Timide première
Léopold Cavalière, Daulton Hommes, Enzo Shahrvin, Nadir Hifi, Kevarrius Hayes,
Yakuba Ouattara et Sebastian Herrera, hier à l’Adidas Arena.
Quittée dans la fièvre du titre de champion il y a quatre mois, l’Adidas Arena est restée tiède lors de ce premier choc de la saison, notamment pour la remise des bagues aux Parisiens.
"On commence à s’installer à Paris,
comme une vraie équipe"
- YAKUBA OUATTARA
13 Oct 2025 - L'Équipe
ARNAUD LECOMTE
Si le Championnat de France a pris du volume ces dernières saisons avec trois équipes d’Euroligue et des locomotives aux moyens enfin dignes des plus grosses écuries du continent, la passion du public reste un axe de progression majeure dans ses gros chocs. Surtout lorsqu’ils sont placés très (trop ?) prématurément en début de saison régulière.
À Chalon, Cholet, Limoges évidemment, Saint-Quentin et d’autres fiefs, ça bout dès les premières journées d’octobre. Chez les cadors, dans ces centres urbains aux distractions permanentes, à Monaco, Lyon ou Paris, la mayonnaise monte sur le tard, en play-offs le plus souvent. Hier, à l’Adidas Arena, moins de quatre mois après la fête qui avait suivi le premier titre de champion de France de Paris Basketball, la cérémonie de la remise des bagues de champions fut aussi chaleureuse que les matches NBA dans la bulle d’Orlando pendant le Covid.

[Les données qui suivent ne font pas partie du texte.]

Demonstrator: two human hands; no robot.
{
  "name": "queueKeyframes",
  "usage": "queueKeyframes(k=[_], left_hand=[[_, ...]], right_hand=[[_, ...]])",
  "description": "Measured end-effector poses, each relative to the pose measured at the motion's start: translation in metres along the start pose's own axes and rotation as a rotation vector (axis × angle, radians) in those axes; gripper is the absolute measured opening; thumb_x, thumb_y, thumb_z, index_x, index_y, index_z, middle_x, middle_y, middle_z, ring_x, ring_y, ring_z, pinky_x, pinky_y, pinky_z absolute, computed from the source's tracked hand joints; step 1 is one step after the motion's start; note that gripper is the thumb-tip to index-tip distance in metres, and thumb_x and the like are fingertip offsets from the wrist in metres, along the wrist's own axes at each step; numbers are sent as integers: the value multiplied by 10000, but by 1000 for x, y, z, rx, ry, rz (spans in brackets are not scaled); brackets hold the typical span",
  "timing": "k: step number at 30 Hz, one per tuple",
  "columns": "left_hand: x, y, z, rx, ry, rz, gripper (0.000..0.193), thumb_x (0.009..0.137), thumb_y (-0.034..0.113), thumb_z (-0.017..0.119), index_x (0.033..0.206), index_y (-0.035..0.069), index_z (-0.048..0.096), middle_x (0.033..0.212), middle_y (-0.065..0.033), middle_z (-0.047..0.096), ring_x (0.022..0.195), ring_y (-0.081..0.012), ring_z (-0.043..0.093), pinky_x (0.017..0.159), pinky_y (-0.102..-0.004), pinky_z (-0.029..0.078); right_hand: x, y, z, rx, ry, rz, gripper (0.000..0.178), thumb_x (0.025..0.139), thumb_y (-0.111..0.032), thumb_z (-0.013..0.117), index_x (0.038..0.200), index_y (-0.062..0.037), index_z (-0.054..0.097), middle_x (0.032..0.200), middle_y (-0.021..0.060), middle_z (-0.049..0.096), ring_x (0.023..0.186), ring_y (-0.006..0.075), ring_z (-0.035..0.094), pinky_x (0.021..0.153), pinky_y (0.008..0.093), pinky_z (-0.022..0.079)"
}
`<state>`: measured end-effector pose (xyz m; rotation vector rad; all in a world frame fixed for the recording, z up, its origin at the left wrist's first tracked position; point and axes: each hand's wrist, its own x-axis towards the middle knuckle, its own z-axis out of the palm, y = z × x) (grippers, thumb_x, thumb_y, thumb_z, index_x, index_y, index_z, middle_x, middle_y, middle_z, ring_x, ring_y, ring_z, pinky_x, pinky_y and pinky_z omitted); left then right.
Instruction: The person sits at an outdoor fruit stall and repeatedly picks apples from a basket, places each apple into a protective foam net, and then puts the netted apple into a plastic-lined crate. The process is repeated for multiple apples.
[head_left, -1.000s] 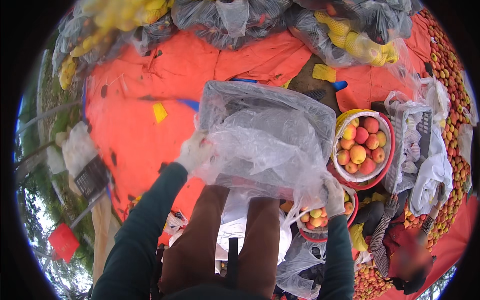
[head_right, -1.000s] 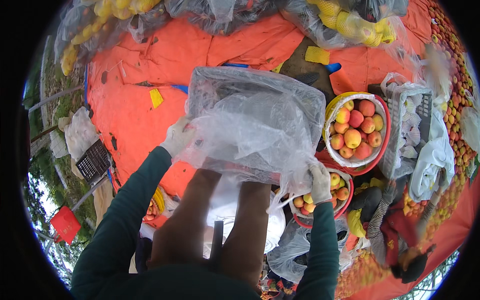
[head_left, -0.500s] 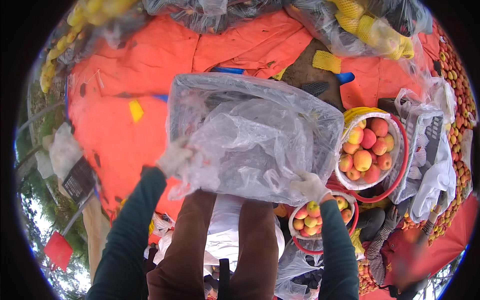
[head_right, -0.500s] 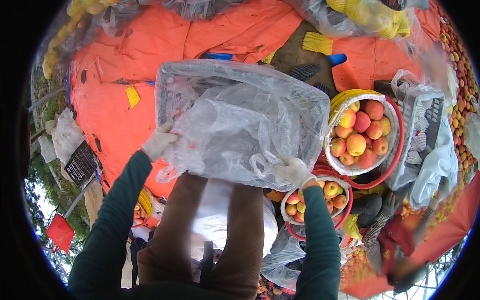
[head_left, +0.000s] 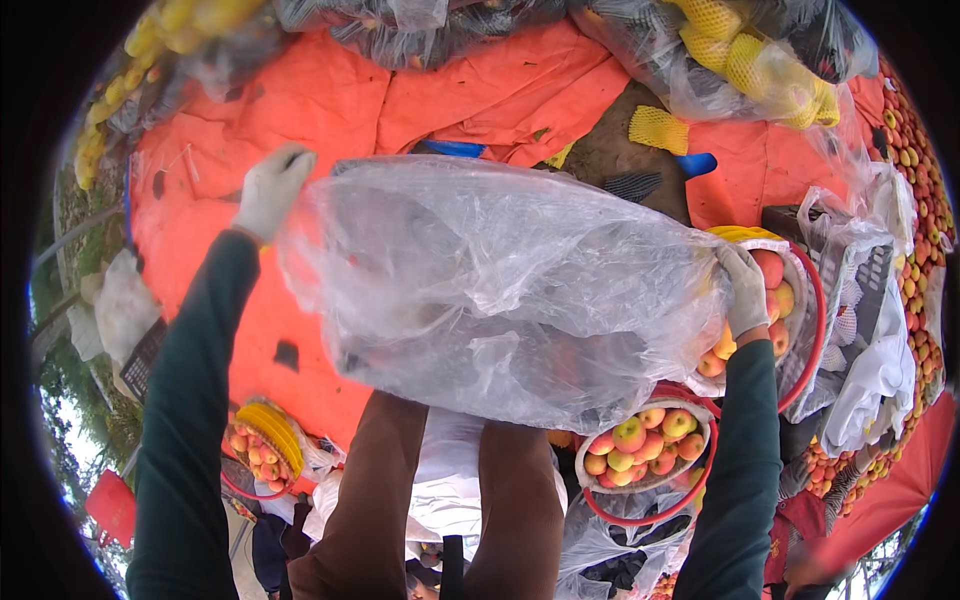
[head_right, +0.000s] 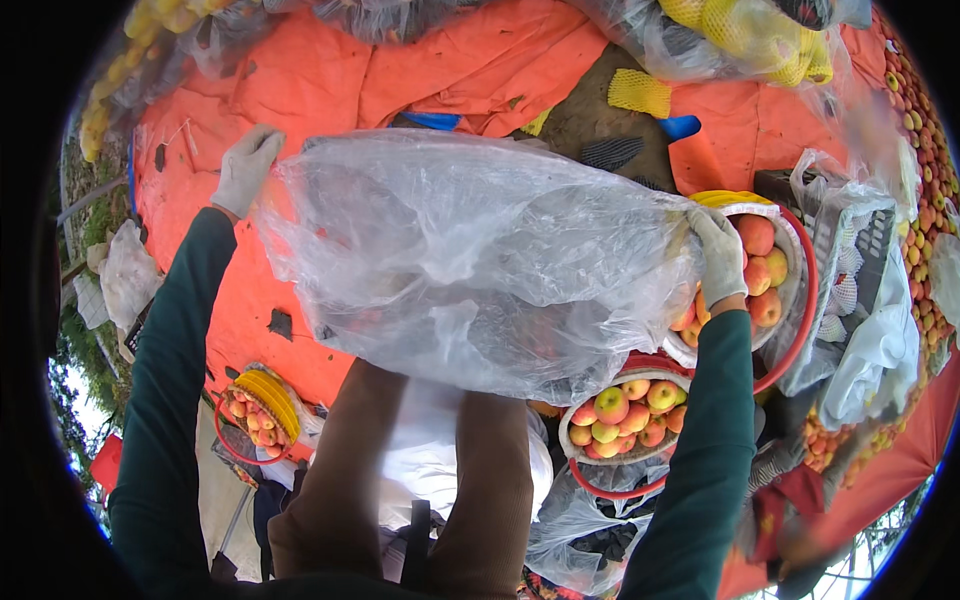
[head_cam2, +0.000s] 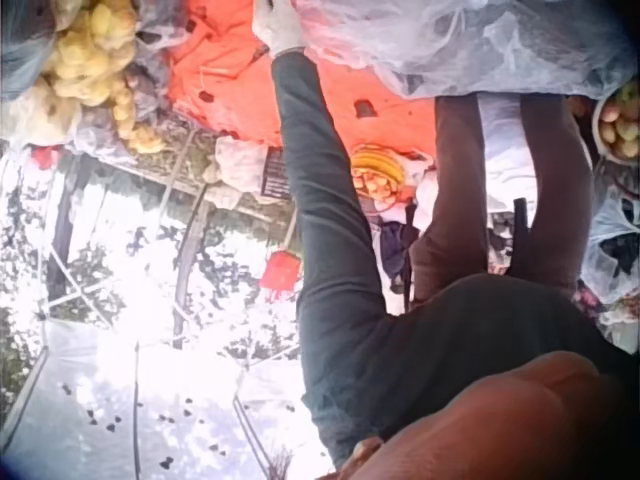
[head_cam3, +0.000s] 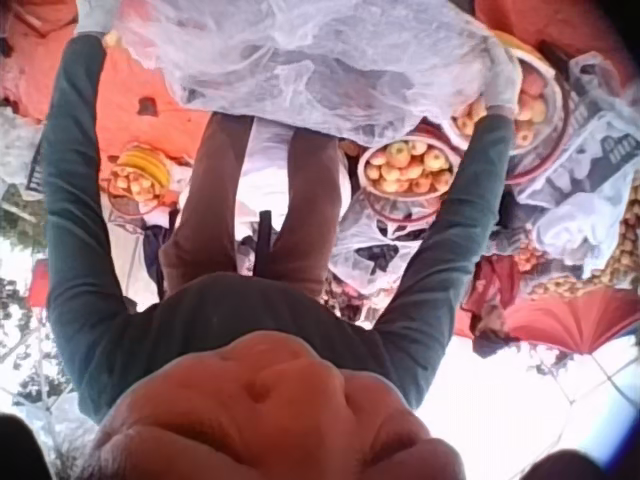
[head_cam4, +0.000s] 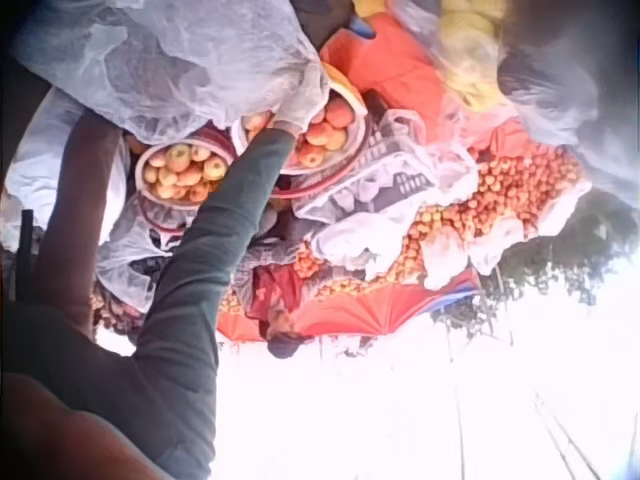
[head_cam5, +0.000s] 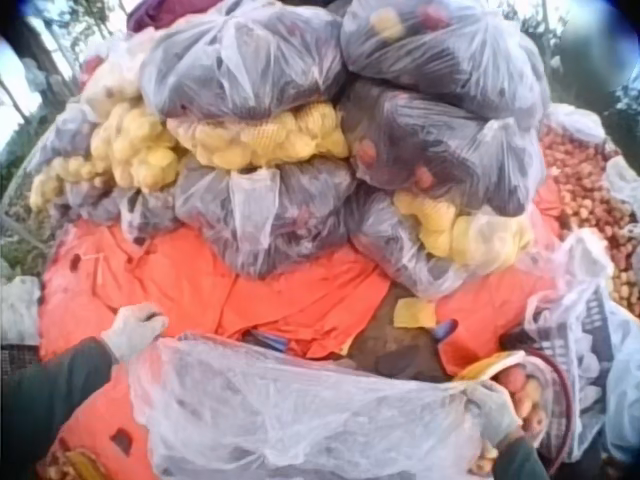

Pour rester élégant, l’ambiance fut feutrée. Yakuba Ouattara, Léopold Cavalière, Sebastian Herrera, Enzo Shahrvin, Daulton Hommes et Nadir Hifi, auxquels s’est joint le néo-Monégasque Kevarrius Hayes, ont reçu leur récompense au centre du terrain, des mains du président du club David Kahn, juste avant le coup d’envoi, sous les seuls vivats du kop Pariisi. Autour d’eux, des tribunes encore peu remplies et des Monégasques probablement irrités par ce rappel, sous leur nez, de la défaite (3-2) en finale du Championnat dans cette même salle. Plus de T.J. Shorts ou de Tyson Ward cette saison pour ambiancer les travées mais un nouvel écran géant de 18mètres sur 10 derrière un panneau et des effets lumineux pour en mettre plein les yeux.
Pour les oreilles, en revanche, il a fallu attendre la fin du match. Ouattara reste persuadé que la refonte importante de l’équipe et la perte de l’attraction T.J. Shorts n’obligera pas son équipe à reconquérir le coeur des fans de l’Arena. «Je sens qu’il y a un engouement autour du club. Dans l’image qu’il véhicule, les gens prennent plaisir à nous voir jouer, même si c’est un peu fou par moments. On commence à s’installer à Paris, comme une vraie équipe» , insistait l’ancien Monégasque.
Au coeur d’une série de cinq matches à domicile en onze jours, ils étaient malgré tout 7032 hier, dont Omar Sy, le nouvel actionnaire. Encore en attente des frissons des deux dernières saisons.